4th smart cities india 2018 expo

In the effort to incorporate gender safety policies into the metropolitan agenda, and seeking to build new partnerships in the promotion of safe, inclusive and resilient cities for all, a Metropolis delegation attended past May 23 to 25 the 4th Smart Cities India 2018 Expo, in New Delhi, and organized the side-event “Metropolitan strategies to achieve Safe Cities for Women and Girls: the New Urban Agenda and Sustainable Development Goals as a real opportunity”.

The session was introduced by Mrs. Silvia Llorente, Project Officer for Metropolis Women, who remarked our strong commitment to the incorporation of a gender vision in urban agglomerations worldwide. She pointed out the direct connection between safety and citizenship, remarking that “it is essential for the safety policies of our metropolises to incorporate elements that encourage the equal use and appropriation of public space by women and girls, allowing them to enjoy their right to full citizenship”.

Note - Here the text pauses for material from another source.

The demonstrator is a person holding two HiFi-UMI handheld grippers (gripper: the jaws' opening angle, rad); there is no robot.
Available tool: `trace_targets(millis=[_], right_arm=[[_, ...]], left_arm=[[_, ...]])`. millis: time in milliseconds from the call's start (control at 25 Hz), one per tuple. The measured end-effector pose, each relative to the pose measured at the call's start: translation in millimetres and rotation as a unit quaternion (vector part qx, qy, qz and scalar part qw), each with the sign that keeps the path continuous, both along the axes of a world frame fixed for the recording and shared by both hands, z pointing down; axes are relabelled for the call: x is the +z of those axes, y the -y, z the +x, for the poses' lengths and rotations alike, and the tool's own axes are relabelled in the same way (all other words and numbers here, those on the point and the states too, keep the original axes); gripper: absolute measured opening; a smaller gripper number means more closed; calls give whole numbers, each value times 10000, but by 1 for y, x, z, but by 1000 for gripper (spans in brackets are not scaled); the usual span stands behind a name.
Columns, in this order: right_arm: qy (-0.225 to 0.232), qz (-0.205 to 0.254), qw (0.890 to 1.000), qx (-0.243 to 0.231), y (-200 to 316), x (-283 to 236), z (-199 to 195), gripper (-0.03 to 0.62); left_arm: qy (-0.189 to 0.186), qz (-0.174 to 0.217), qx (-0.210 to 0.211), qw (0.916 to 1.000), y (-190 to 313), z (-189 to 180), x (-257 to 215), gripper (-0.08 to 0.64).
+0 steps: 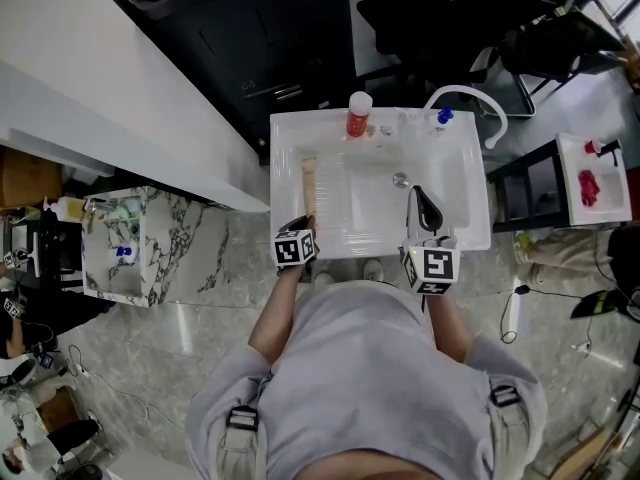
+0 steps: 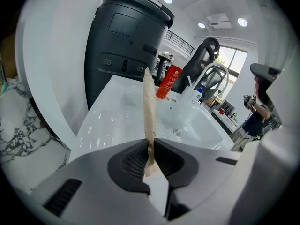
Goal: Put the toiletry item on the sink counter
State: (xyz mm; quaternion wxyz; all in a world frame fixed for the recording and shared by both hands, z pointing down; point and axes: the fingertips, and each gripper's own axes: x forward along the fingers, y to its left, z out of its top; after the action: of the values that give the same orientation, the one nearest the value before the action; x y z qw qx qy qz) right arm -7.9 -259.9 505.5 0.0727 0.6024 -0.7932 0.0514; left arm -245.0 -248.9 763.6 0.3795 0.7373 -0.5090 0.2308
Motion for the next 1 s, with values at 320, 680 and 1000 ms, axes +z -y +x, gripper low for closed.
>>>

The session was an opportunity to raise public awareness about some regional results of the research project Safety and Public Spaces: Mapping metropolitan gender policies”, through which Metropolis is identifying policies, programs, action plans and strategies developed by our membership to promote women's safety in urban public spaces, a priority in both the New Urban Agenda and Sustainable Development Goal 11 – Sustainable Cities and Communities.

In India, multiple cities have adopted policies that strengthen the capacity of local police to respond to cases of violence against women and girls. Here are some examples from what is happening on the ground of some of our members in India:

  • In Delhi, train drivers and conductors are trained on gender sensitive responses to sexual harassment and violence faced by women while using public transport. Over 3500 drivers were trained in the first phase, which is being followed up by a second phase of incorporating this issue into the training curriculum. The same initiative provides support for women taxi drivers
  • The “Nirbhaya Fund,” a fund set up in the wake of the gangrape and murder of the student Jyoti Singh (2012), supports Delhi to count on police patrol vans equipped with GPS technologies, and, in Kolkata, supports women run police stations.
  • The Kolkata police also outline the rights of women to report sexual assault and harassment in public space.
  • In Hyderabad, police “SHE Teams” aim to improve women’s safety in public spaces by stopping and responding to eve teasing. This is part of the Telengana State commitment to safety of women.
  • Similarly, the Government of Karnataka (Bangalore) has deployed more female police officers in attempts to address sexual harassment and assault in public spaces.

Additionally, we were honored by the presence of Mr Marco Antonio Sotomayor, Secretary of Public Safety of the Tijuana City Government as a panelist, whose presentation was about data, tools, and resources expressing his city’s commitment with the NUA and the 2030 Agenda, especially SDG 11.

The side-event also served to connect with stakeholders from the academia. This was the case of the Centre for Social Research of New Delhi, whose director, Mrs Ranjana Kumari gave a speech emphasizing on the empowerment of women as catalysts and agents of social change, and on the need to work toward gender justice, in key issues such as violence against women, engendered governance, women and economy, etc.

Drawing on the lessons from the diverse stakeholders that attended the event (academia, international organizations and think thanks), one of the conclusions was that safety is a necessary condition for sustainable urban development, and that efforts must be joint to provide universal access to safe, inclusive and accessible, green and public spaces.

Finally, all speakers supported the proposal of organizing more workshops to increase awareness of metropolitan policies that can inspire other metropolises to implement the objectives of the Agenda 2030 and the NUA that call for ending violence against women and girls in urban public spaces.